A controvérsia diz respeito à natureza do conteúdo divulgado e à eventual incidência do tipo penal. Sustenta a defesa que a publicação se limitou a levantar questionamentos e, portanto, não configuraria afirmação dolosa ou apta a influenciar o eleitorado. Argumenta-se, ainda, que a licitação para a obra estaria suspensa à época da postagem e que o conteúdo não teria tido repercussão eleitoral significativa, dada a expressiva derrota do recorrente no pleito.

Tais alegações, contudo, não merecem acolhida.

A sentença condenatória fundamentou-se em robusto conjunto probatório, inclusive documental, que comprova a falsidade da informação veiculada. O Decreto Estadual n. 57.611/24 havia prorrogado o prazo para utilização da verba devido a eventos climáticos, e a licitação para a obra já estava efetivamente aberta quando da divulgação do vídeo.

Ademais, restou demonstrado que o próprio recorrente tinha ciência da prorrogação, conforme reconhecido em manifestação apresentada no processo de direito de resposta n. 0600351-66.2024.6.21.0008, no qual foi reconhecida a falsidade da afirmação e concedido direito de resposta ao adversário político.

A conduta, portanto, extrapolou os limites da liberdade de expressão e da crítica política. Ao afirmar que a Prefeitura "perdeu a verba" para os leitos de UTI, o recorrente não apenas distorceu a realidade dos fatos, como imputou, de forma indevida, desídia e má gestão à administração municipal, com manifesto potencial lesivo à imagem do adversário e à higidez do debate democrático.

Conforme consta do parecer ministerial:

(...)

Ademais, é notória a capacidade de a divulgação exercer influência perante o eleitorado, pois, além de ser lançado em meio de rápida propagação (internet), o vídeo se refere à tema de alta sensibilidade social, dado que relaciona o adversário a uma postura negligente diante de uma possibilidade de expandir o tratamento de saúde da população local, por meio da construção de novos leitos de UTI em hospital da cidade.

(...)

O precedente deste Tribunal e a jurisprudência e do TSE são firmes no sentido de que a liberdade de expressão no contexto eleitoral não abrange a divulgação de fatos sabidamente inverídicos, ainda que travestidos de questionamentos retóricos (TSE, Rp 06017545020226000000, Rel. Min. Alexandre de Moraes, DJe  28/03/2023).

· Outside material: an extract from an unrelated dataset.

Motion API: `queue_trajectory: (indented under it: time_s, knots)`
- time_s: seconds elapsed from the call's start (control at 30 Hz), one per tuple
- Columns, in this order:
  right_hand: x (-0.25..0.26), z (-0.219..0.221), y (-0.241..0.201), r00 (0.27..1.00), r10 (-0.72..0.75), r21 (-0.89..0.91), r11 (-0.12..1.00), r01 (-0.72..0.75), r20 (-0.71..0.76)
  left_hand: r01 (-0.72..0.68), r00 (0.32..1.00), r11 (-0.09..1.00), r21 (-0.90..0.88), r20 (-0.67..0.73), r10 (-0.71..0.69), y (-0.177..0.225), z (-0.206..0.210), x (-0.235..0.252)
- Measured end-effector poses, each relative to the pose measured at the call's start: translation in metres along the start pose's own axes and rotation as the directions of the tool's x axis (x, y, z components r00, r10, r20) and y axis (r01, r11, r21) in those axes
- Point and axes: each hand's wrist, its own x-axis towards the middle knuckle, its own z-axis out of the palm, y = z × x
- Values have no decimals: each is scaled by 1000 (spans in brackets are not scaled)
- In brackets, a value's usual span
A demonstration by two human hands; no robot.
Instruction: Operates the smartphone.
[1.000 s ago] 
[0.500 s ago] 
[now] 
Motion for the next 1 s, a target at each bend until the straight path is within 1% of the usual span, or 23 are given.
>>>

O dolo, no caso, evidencia-se pelo conhecimento prévio do conteúdo enganoso e pela intencionalidade política na sua veiculação. Conforme aponta a Procuradoria Regional Eleitoral, no Pedido de Direito de Resposta n. 0600351-66.2024.6.21.0008, o próprio recorrente admite ter conhecimento de que existe “um Decreto de número 57.611, datado de 13 de maio de 2024 que prorroga o prazo para o uso do dinheiro do projeto hospitalar” (ID 45694775, p. 12).

Portanto, a confirmação da sentença é medida impositiva. A tese defensiva de que seria um “mero questionamento” não se sustenta juridicamente, pois houve afirmação categórica de um fato falso, o recorrente tinha ciência da prorrogação do prazo, a afirmação era capaz de desinformar o eleitor e o conteúdo extrapolou os limites da crítica legítima.

Não há espaço para reforma da decisão.

No tocante à dosimetria da pena, não se verifica desproporcionalidade. A pena-base foi fixada no mínimo legal (120 dias-multa), com aumento de 1/3 pela utilização de redes sociais como meio de divulgação, resultando na pena definitiva de 160 dias-multa, em conformidade com o art. 323, § 2º, inc. I, do Código Eleitoral.

Trata-se de reprimenda mínima, adequada à gravidade da conduta e suficiente para os fins de prevenção geral e especial.

Diante do exposto, VOTO pelo desprovimento do recurso.